Instructions for the task -
Each and every line of the data must appear exactly as given.

◆ ◆ ◆ ◆

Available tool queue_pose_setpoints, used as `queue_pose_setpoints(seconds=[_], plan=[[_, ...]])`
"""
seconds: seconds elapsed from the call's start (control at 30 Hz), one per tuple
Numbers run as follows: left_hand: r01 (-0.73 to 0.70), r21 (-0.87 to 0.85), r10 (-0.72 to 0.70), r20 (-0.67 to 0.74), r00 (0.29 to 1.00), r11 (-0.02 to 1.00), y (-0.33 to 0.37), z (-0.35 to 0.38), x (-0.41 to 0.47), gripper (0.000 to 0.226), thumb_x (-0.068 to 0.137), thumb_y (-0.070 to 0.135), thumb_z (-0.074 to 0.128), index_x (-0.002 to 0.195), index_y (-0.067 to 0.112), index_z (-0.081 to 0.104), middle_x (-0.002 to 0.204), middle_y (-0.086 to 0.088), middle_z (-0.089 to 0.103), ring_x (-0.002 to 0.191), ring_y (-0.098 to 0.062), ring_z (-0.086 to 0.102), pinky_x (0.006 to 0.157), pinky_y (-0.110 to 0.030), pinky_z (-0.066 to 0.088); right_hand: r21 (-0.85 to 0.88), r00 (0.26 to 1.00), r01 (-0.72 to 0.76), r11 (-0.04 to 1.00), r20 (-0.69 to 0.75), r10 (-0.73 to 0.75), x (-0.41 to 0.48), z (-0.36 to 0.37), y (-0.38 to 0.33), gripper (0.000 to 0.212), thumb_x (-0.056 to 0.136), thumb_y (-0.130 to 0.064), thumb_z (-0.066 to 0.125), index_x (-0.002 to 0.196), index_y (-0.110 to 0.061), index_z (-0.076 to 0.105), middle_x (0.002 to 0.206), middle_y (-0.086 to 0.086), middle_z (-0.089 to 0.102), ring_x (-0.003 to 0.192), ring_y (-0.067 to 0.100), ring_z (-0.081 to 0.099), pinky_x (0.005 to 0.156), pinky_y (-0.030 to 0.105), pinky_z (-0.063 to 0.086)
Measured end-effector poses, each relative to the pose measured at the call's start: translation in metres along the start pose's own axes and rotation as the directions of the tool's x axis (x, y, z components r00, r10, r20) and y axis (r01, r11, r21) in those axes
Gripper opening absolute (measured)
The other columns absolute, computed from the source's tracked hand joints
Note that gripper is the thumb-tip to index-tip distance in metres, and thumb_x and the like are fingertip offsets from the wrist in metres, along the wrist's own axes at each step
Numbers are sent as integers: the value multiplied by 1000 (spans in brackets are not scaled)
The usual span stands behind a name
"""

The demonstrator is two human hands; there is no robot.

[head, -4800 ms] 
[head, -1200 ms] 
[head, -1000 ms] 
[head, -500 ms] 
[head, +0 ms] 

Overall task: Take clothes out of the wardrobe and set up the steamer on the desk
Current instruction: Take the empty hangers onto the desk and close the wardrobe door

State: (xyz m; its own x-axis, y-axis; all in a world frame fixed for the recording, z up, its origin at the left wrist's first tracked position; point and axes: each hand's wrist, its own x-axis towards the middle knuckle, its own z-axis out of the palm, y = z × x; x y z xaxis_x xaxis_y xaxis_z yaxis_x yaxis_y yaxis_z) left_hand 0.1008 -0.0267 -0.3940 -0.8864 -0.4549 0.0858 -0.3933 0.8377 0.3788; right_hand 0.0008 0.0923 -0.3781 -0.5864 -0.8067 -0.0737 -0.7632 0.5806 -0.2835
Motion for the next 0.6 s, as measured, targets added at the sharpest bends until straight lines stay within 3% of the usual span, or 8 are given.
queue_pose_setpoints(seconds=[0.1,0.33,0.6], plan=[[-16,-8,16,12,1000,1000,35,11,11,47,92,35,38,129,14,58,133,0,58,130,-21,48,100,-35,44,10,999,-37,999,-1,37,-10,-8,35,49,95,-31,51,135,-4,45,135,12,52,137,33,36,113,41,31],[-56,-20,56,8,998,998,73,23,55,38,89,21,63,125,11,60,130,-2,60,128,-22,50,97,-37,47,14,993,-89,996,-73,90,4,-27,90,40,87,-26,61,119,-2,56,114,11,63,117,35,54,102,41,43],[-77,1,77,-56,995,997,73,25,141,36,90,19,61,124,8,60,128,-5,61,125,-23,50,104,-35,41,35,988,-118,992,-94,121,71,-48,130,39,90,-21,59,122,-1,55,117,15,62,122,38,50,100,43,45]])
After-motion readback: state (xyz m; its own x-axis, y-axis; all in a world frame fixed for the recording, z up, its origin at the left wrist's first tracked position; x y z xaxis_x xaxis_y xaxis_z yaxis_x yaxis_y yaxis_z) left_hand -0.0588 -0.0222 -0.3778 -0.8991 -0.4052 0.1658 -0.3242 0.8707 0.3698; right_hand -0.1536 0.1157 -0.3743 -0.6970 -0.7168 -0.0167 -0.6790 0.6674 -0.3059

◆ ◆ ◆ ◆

Final answer -
Available tool queue_pose_setpoints, used as `queue_pose_setpoints(seconds=[_], plan=[[_, ...]])`
"""
seconds: seconds elapsed from the call's start (control at 30 Hz), one per tuple
Numbers run as follows: left_hand: r01 (-0.73 to 0.70), r21 (-0.87 to 0.85), r10 (-0.72 to 0.70), r20 (-0.67 to 0.74), r00 (0.29 to 1.00), r11 (-0.02 to 1.00), y (-0.33 to 0.37), z (-0.35 to 0.38), x (-0.41 to 0.47), gripper (0.000 to 0.226), thumb_x (-0.068 to 0.137), thumb_y (-0.070 to 0.135), thumb_z (-0.074 to 0.128), index_x (-0.002 to 0.195), index_y (-0.067 to 0.112), index_z (-0.081 to 0.104), middle_x (-0.002 to 0.204), middle_y (-0.086 to 0.088), middle_z (-0.089 to 0.103), ring_x (-0.002 to 0.191), ring_y (-0.098 to 0.062), ring_z (-0.086 to 0.102), pinky_x (0.006 to 0.157), pinky_y (-0.110 to 0.030), pinky_z (-0.066 to 0.088); right_hand: r21 (-0.85 to 0.88), r00 (0.26 to 1.00), r01 (-0.72 to 0.76), r11 (-0.04 to 1.00), r20 (-0.69 to 0.75), r10 (-0.73 to 0.75), x (-0.41 to 0.48), z (-0.36 to 0.37), y (-0.38 to 0.33), gripper (0.000 to 0.212), thumb_x (-0.056 to 0.136), thumb_y (-0.130 to 0.064), thumb_z (-0.066 to 0.125), index_x (-0.002 to 0.196), index_y (-0.110 to 0.061), index_z (-0.076 to 0.105), middle_x (0.002 to 0.206), middle_y (-0.086 to 0.086), middle_z (-0.089 to 0.102), ring_x (-0.003 to 0.192), ring_y (-0.067 to 0.100), ring_z (-0.081 to 0.099), pinky_x (0.005 to 0.156), pinky_y (-0.030 to 0.105), pinky_z (-0.063 to 0.086)
Measured end-effector poses, each relative to the pose measured at the call's start: translation in metres along the start pose's own axes and rotation as the directions of the tool's x axis (x, y, z components r00, r10, r20) and y axis (r01, r11, r21) in those axes
Gripper opening absolute (measured)
The other columns absolute, computed from the source's tracked hand joints
Note that gripper is the thumb-tip to index-tip distance in metres, and thumb_x and the like are fingertip offsets from the wrist in metres, along the wrist's own axes at each step
Numbers are sent as integers: the value multiplied by 1000 (spans in brackets are not scaled)
The usual span stands behind a name
"""

The demonstrator is two human hands; there is no robot.

[head, -4800 ms] 
[head, -1200 ms] 
[head, -1000 ms] 
[head, -500 ms] 
[head, +0 ms] 

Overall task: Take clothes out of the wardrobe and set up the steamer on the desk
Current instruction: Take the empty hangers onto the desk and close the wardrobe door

State: (xyz m; its own x-axis, y-axis; all in a world frame fixed for the recording, z up, its origin at the left wrist's first tracked position; point and axes: each hand's wrist, its own x-axis towards the middle knuckle, its own z-axis out of the palm, y = z × x; x y z xaxis_x xaxis_y xaxis_z yaxis_x yaxis_y yaxis_z) left_hand 0.1008 -0.0267 -0.3940 -0.8864 -0.4549 0.0858 -0.3933 0.8377 0.3788; right_hand 0.0008 0.0923 -0.3781 -0.5864 -0.8067 -0.0737 -0.7632 0.5806 -0.2835
Motion for the next 0.6 s, as measured, targets added at the sharpest bends until straight lines stay within 3% of the usual span, or 8 are given.
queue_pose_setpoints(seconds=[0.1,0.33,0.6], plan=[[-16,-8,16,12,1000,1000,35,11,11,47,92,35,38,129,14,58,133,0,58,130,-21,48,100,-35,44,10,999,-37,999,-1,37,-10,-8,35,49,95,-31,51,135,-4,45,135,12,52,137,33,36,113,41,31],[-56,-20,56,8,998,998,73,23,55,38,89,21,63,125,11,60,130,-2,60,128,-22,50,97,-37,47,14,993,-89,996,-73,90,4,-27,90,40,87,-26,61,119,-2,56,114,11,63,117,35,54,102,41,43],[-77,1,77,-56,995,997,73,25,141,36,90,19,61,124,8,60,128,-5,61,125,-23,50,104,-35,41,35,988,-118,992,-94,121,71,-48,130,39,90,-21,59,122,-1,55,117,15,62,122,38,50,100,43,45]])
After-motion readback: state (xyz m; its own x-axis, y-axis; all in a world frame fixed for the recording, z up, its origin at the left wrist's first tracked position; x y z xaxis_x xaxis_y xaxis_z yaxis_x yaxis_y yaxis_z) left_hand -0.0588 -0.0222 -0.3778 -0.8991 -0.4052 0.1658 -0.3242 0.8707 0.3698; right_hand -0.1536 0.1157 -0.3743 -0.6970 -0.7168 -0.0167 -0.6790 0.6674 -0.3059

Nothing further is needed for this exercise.